Chapter 11 - I wish I wasn't this lonely
RAGHVANSH'S POV:
The hot stream of water falls on my back, and I let out a whimper because of the way it is stinging me. Irked and in pain, I turn the knob off. Ambling out of my walk-in shower, I throw my towel on the bed.
31 years. In the last thirty-one years, I have never felt this needy. I close my eyes to recollect how the girl at the hospital was pouting. How adorable she looked when doing so. My jaw clenches as the image crossed my mind. No one ever has had that effect on me. I never let anyone affect me this way.
Instantly, I am reminded of her woeful deep brown orbs. They weren't just beautiful; they were expressing something that made me want to hold her and protect her forever. What's happening to me? Why can't I understand what's going on?

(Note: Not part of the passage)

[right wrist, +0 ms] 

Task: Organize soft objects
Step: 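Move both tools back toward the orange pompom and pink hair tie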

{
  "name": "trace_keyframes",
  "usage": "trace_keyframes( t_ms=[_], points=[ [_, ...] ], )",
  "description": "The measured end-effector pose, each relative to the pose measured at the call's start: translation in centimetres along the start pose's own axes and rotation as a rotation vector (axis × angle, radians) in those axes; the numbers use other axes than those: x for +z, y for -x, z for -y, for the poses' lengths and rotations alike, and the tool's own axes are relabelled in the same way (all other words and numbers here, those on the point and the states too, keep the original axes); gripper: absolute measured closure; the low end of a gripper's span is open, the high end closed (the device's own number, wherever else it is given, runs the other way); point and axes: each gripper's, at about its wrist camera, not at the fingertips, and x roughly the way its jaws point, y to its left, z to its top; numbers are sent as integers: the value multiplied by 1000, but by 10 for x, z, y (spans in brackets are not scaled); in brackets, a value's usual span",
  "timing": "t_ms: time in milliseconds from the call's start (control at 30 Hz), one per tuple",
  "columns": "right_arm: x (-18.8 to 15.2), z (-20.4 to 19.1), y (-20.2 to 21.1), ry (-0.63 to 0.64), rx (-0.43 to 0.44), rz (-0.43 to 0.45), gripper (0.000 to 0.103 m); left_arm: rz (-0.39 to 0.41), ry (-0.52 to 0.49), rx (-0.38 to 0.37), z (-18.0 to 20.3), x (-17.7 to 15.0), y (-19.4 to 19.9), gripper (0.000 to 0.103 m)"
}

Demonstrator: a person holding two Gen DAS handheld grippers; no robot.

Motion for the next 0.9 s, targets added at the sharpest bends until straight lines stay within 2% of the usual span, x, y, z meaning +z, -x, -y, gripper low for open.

Frustrated and nettled, I punch the wall and sit on my bed. The skin on my knuckles reddens due to the impact, and it’s painful too, but not more than my heart.
I need some fresh air. Making way to my balcony, I take a deep breath.
Maybe I'm just overreacting. It's nothing, probably. I should give myself some time and figure out why this sudden emotion crept within me.
"It's just a phase, right?" I say as I look at the stars. "It doesn't feel good. I don't feel like myself. I'm not weak. I don't need anyone in my life. I've been alone since I was a kid, and it's always going to be the same. This attraction towards the girl is temporary, right? It can't be serious."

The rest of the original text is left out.